→ Provided information
··········
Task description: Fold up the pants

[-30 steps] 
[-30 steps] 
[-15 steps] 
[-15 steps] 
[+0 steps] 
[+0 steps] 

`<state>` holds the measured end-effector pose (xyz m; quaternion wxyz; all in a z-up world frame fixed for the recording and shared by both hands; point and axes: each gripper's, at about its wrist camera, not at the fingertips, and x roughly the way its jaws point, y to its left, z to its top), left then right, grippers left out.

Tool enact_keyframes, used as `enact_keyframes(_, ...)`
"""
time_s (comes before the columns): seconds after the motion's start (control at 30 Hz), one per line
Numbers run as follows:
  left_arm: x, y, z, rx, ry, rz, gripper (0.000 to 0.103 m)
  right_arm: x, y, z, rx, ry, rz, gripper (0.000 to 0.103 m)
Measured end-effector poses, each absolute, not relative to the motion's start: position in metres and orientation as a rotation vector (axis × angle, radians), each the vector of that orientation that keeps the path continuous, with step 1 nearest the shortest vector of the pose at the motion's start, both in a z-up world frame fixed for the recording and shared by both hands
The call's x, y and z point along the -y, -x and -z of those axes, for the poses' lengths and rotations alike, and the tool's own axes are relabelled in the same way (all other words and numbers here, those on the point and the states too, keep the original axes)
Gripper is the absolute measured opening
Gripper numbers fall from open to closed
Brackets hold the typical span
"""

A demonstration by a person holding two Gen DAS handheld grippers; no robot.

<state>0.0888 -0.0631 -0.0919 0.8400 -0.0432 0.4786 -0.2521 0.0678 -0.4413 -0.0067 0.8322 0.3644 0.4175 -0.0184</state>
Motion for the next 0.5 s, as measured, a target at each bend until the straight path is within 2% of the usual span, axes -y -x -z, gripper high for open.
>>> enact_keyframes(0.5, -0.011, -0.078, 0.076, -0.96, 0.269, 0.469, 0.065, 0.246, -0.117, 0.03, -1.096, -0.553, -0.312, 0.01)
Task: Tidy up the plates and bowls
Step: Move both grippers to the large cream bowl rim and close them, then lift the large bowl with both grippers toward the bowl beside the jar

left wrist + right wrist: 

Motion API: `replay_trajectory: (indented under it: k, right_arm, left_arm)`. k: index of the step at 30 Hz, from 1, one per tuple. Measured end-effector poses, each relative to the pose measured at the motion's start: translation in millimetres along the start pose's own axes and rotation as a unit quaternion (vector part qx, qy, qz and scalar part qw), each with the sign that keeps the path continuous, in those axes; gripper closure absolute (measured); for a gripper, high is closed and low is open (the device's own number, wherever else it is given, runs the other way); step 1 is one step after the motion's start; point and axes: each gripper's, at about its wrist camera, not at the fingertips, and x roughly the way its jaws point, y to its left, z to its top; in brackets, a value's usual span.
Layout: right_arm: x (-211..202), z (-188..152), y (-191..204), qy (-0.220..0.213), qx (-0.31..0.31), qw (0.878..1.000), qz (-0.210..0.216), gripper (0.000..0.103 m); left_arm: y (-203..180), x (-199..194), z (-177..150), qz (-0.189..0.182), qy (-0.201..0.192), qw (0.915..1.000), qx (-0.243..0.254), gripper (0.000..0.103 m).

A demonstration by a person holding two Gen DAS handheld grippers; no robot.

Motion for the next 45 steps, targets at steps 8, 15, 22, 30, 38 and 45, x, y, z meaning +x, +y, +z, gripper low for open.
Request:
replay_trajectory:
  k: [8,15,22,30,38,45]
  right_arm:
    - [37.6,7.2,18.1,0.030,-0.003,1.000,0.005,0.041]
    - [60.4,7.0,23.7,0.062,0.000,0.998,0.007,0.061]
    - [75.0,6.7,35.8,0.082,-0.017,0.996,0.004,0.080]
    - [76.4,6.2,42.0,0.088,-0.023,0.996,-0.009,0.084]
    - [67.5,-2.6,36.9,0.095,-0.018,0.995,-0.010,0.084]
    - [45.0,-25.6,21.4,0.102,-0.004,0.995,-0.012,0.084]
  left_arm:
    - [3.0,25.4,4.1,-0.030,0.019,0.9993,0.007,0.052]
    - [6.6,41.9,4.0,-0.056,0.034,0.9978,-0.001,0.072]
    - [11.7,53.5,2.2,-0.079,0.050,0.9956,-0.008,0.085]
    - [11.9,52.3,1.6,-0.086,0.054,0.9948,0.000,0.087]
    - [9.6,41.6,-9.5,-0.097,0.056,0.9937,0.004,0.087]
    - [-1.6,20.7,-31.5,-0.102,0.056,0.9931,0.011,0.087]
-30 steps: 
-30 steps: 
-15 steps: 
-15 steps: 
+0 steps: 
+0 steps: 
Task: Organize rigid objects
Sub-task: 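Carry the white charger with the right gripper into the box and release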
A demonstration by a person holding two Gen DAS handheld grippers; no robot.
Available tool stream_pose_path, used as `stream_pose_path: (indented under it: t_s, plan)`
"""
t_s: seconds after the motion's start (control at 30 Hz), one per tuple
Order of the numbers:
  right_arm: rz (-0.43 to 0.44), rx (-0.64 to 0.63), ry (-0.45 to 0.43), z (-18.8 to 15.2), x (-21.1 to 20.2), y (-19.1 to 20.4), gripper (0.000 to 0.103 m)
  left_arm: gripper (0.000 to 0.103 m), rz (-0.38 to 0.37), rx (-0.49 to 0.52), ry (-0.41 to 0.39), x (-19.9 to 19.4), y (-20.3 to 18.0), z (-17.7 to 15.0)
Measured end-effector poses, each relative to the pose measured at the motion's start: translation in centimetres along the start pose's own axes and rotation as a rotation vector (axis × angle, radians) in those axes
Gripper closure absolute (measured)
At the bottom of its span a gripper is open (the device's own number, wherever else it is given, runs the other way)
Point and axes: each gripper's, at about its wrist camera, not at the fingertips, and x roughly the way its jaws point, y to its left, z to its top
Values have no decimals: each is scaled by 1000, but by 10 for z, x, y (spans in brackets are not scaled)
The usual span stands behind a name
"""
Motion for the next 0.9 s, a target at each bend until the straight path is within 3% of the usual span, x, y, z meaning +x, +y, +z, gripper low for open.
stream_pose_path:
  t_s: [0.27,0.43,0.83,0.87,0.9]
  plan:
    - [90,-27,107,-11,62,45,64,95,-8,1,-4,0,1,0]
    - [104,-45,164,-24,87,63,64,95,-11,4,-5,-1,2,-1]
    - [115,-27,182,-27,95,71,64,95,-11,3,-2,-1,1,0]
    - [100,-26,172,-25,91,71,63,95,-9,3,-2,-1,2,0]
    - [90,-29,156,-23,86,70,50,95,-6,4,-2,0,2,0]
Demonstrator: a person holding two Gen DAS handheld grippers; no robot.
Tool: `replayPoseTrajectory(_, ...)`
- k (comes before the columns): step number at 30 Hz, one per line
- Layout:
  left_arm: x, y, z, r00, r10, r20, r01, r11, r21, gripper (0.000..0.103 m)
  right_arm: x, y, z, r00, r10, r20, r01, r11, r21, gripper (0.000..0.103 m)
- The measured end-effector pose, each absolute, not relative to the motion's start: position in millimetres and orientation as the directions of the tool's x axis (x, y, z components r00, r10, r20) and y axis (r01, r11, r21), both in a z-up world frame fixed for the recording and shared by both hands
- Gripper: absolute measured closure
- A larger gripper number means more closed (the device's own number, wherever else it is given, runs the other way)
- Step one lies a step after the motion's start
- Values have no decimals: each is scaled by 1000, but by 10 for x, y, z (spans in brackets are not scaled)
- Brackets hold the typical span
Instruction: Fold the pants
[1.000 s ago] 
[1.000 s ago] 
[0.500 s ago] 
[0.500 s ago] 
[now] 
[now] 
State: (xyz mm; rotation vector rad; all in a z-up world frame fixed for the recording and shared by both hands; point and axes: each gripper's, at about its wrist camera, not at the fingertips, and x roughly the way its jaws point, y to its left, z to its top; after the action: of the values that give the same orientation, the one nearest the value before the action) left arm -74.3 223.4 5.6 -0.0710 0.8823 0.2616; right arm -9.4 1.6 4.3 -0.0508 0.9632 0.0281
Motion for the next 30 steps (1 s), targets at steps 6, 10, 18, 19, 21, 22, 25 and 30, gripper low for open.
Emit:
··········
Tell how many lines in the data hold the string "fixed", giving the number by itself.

→ Result for this task
4